Word for word, restate the lines of the material below from its first line through the one containing "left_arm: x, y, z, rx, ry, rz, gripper". Omit the rest.

DATA EXCERPT: Begin

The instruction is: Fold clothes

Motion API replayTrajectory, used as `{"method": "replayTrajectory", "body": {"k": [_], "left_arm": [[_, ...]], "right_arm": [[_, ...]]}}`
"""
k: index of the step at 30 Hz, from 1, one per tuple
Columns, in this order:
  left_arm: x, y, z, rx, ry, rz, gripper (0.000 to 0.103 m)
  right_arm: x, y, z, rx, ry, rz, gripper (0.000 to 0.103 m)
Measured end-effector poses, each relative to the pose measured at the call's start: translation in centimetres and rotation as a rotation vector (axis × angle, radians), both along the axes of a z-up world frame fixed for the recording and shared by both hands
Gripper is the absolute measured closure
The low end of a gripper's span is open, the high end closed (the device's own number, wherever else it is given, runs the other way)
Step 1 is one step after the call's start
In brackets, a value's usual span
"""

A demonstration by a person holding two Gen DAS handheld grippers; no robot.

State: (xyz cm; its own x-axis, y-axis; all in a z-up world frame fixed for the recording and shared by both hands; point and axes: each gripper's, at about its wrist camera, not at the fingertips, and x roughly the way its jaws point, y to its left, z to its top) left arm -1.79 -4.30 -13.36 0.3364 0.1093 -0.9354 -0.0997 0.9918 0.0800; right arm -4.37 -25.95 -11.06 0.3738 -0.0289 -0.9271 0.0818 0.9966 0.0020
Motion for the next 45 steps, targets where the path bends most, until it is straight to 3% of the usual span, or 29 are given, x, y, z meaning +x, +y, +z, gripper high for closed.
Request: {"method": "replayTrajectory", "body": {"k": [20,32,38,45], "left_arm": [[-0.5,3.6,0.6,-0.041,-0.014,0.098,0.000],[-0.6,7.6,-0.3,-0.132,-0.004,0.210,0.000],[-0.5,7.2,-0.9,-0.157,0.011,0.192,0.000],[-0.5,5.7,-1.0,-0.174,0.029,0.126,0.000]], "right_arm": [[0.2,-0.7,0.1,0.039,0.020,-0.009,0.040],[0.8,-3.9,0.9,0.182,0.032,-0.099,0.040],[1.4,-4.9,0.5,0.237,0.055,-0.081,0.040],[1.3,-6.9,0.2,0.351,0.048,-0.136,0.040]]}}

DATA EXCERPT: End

» **REPLY TO THE EXERCISE**
The instruction is: Fold clothes

Motion API replayTrajectory, used as `{"method": "replayTrajectory", "body": {"k": [_], "left_arm": [[_, ...]], "right_arm": [[_, ...]]}}`
"""
k: index of the step at 30 Hz, from 1, one per tuple
Columns, in this order:
  left_arm: x, y, z, rx, ry, rz, gripper (0.000 to 0.103 m)

The response to this exercise is now finished.